To do -> Copy out, from the data, each line containing the string "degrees".

:: Data supplied ::

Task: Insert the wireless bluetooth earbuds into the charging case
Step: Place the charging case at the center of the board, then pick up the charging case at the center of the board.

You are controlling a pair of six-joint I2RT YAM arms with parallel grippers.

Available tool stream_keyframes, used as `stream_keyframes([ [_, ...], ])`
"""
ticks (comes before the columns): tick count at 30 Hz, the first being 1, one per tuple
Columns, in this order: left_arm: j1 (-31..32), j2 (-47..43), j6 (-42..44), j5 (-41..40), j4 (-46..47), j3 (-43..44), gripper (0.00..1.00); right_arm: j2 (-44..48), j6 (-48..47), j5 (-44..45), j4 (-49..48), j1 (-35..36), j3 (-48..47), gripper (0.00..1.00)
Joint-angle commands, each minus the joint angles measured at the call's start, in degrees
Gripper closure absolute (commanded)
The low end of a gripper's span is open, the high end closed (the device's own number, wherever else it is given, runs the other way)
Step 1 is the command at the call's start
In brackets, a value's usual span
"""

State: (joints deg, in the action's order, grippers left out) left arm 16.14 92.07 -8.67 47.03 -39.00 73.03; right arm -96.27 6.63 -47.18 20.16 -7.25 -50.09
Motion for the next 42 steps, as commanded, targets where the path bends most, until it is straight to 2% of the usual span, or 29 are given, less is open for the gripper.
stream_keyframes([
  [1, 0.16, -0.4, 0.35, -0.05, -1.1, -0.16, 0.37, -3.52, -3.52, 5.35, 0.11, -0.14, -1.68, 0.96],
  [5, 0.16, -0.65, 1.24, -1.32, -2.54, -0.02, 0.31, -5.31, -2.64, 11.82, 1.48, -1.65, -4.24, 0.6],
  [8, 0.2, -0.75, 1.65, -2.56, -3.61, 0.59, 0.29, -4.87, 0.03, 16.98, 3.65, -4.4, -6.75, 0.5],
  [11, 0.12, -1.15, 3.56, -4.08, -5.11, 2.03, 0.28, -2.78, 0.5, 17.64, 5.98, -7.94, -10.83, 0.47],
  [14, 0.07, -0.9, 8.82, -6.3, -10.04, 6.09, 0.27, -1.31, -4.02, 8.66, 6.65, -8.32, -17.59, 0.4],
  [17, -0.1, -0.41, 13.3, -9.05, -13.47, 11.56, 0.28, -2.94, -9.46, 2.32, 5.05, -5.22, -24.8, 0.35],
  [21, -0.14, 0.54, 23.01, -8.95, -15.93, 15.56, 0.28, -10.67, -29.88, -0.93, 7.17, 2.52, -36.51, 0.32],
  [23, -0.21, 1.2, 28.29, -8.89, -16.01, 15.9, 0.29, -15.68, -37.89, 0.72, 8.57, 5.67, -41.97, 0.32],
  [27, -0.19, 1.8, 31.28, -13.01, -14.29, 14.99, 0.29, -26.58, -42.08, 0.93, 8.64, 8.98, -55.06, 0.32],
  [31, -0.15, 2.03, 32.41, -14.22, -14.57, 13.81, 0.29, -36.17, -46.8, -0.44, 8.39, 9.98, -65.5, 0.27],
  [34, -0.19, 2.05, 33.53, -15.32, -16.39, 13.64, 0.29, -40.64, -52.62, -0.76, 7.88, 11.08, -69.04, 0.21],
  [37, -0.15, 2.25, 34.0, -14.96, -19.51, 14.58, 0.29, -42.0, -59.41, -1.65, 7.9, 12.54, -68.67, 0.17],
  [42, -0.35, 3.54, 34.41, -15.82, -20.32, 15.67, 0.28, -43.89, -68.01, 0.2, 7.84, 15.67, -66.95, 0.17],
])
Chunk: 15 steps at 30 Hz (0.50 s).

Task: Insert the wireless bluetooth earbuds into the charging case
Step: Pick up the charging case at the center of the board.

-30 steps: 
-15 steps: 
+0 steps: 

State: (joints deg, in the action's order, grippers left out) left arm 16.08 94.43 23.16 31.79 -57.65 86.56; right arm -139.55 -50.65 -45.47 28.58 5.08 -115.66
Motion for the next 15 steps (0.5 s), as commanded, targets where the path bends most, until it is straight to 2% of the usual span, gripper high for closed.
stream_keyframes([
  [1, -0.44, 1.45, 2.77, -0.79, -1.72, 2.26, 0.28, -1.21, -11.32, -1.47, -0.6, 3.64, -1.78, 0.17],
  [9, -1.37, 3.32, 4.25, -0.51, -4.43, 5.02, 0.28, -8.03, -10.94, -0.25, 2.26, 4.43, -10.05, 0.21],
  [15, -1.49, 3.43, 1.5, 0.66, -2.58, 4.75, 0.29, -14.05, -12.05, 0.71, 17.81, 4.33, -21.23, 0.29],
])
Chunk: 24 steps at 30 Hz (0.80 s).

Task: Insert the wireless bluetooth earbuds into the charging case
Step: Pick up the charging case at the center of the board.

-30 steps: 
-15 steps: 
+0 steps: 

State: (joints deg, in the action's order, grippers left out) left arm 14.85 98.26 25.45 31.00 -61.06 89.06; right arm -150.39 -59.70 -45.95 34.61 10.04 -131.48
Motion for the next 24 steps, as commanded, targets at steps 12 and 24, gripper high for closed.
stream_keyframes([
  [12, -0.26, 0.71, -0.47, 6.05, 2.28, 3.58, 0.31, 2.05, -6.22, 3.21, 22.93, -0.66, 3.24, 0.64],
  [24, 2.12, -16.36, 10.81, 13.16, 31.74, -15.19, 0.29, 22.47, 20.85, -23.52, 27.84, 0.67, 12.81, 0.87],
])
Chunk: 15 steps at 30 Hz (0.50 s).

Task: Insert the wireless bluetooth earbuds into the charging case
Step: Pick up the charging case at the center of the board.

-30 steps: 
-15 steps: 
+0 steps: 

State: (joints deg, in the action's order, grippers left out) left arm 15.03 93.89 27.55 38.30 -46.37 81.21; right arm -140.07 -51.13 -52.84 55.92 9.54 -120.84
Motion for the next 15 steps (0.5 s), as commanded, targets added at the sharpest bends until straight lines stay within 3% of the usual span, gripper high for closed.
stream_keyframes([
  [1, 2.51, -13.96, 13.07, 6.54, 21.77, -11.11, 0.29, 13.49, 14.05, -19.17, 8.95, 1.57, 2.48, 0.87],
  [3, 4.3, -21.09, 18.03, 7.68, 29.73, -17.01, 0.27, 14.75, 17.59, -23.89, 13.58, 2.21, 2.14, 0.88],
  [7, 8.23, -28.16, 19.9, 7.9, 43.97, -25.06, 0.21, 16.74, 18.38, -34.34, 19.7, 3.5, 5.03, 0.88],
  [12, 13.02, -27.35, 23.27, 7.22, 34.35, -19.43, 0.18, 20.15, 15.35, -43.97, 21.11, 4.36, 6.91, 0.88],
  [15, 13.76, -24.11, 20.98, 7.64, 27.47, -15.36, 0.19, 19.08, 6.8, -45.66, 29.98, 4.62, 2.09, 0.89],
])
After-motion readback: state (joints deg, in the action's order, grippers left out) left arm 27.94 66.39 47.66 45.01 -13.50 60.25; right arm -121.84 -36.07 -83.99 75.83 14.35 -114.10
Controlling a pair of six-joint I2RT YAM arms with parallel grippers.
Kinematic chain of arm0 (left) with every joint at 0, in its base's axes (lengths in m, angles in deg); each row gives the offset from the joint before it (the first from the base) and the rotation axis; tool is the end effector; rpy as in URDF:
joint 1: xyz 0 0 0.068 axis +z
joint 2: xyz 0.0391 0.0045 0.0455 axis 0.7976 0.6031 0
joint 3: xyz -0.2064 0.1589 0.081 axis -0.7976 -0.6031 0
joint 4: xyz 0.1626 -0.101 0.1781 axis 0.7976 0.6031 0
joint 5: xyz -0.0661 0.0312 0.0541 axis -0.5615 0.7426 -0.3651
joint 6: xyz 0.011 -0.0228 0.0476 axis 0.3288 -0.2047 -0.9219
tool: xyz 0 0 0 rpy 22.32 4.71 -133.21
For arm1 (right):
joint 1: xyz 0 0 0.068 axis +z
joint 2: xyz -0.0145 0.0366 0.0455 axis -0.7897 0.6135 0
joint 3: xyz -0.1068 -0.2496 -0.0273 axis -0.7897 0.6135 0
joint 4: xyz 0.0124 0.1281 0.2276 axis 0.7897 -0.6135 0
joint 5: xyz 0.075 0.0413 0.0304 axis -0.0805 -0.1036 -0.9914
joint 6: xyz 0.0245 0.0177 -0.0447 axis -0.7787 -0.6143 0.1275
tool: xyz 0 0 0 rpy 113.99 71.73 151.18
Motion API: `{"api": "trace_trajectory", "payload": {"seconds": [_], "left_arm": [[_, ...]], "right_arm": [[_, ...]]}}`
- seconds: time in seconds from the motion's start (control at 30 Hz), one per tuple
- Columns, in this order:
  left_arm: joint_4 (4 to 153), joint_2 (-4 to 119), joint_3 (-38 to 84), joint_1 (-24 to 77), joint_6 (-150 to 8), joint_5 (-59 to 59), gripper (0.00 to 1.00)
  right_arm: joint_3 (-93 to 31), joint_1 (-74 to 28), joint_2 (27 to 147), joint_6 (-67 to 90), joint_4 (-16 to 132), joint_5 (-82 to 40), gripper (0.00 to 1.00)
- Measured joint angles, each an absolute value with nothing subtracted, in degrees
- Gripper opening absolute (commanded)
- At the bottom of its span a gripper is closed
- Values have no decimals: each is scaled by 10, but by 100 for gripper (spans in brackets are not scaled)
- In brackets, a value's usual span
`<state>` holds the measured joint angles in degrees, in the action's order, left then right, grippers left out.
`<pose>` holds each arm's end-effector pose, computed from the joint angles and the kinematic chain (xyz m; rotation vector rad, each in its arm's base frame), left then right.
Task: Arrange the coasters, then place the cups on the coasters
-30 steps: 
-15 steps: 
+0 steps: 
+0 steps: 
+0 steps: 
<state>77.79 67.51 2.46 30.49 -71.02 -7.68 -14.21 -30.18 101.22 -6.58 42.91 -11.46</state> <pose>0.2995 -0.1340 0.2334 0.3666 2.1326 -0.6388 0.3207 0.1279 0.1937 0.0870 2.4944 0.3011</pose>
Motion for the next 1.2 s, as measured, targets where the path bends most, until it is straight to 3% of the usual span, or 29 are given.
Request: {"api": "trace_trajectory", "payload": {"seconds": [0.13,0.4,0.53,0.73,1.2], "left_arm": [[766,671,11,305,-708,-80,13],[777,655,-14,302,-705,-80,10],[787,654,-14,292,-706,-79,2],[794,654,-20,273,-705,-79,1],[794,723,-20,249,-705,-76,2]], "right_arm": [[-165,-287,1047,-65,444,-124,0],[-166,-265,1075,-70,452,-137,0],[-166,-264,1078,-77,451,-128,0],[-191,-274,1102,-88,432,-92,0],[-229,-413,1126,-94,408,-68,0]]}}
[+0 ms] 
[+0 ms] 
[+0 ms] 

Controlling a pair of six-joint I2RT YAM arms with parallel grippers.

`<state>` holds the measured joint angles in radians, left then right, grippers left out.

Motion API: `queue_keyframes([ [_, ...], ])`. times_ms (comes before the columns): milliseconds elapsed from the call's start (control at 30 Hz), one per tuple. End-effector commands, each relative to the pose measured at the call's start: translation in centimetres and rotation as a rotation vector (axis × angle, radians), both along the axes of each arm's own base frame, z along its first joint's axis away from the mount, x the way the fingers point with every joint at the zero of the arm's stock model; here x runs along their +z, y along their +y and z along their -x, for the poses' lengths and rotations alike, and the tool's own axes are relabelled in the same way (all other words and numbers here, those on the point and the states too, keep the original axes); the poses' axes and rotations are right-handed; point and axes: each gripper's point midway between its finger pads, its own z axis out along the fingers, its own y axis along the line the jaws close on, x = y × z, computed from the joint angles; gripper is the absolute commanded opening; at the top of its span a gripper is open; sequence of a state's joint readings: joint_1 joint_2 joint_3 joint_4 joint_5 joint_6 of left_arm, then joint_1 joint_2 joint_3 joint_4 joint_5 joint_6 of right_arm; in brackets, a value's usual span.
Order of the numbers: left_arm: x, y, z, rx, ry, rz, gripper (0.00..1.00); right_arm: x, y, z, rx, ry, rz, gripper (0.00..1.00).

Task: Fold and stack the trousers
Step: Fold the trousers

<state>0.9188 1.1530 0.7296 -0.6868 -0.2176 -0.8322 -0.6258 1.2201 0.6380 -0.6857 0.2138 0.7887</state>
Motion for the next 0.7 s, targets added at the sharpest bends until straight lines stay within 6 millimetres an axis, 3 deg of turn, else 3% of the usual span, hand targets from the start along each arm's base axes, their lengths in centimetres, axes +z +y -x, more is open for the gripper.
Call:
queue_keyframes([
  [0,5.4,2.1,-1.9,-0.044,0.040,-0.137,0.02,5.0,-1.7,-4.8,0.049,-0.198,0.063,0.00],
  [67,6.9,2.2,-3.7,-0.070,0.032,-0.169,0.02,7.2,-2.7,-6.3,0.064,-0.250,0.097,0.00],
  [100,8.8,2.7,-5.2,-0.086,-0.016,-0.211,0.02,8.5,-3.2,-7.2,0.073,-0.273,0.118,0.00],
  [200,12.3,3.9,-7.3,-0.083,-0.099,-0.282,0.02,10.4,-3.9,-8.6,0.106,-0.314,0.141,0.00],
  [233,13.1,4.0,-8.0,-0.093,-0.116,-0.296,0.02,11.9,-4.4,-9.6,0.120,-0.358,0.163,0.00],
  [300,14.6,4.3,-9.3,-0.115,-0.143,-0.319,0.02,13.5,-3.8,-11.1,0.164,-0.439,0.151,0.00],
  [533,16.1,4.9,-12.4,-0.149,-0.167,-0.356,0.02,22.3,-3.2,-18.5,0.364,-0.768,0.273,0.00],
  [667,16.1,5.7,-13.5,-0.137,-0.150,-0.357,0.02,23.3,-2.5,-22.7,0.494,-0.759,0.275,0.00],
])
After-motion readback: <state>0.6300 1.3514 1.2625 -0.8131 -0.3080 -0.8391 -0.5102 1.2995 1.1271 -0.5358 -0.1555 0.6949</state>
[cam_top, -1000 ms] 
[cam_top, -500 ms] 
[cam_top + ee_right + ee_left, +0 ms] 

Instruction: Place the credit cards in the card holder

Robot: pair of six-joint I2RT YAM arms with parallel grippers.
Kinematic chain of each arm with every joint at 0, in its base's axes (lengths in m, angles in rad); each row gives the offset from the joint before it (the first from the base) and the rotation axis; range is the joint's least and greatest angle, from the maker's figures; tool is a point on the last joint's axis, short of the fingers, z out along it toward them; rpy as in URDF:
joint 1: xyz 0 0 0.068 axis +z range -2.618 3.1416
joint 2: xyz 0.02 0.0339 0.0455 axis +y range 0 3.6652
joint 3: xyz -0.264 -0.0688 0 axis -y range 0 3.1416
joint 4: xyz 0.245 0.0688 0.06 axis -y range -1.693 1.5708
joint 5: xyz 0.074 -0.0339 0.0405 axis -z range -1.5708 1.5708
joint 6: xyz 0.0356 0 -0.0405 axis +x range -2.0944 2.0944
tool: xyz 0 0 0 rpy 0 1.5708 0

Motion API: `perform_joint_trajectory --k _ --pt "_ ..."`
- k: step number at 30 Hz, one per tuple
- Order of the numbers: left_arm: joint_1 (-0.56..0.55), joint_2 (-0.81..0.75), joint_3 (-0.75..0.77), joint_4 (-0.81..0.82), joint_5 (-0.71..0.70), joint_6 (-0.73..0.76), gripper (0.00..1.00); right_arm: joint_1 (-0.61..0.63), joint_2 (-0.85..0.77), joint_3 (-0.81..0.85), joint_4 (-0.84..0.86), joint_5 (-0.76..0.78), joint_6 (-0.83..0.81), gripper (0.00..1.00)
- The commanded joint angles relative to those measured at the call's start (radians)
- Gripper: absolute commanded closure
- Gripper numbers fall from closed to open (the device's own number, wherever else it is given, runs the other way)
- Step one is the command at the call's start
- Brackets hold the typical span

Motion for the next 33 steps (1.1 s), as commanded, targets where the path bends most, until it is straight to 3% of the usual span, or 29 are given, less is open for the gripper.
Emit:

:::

Exercise response ->
Joint-angle commands, each minus the joint angles measured at the call's start, in degrees
- Measured joint angles, each an absolute value with nothing subtracted, in degrees
`<state>` holds the measured joint angles in degrees, in the action's order, left then right, grippers left out.

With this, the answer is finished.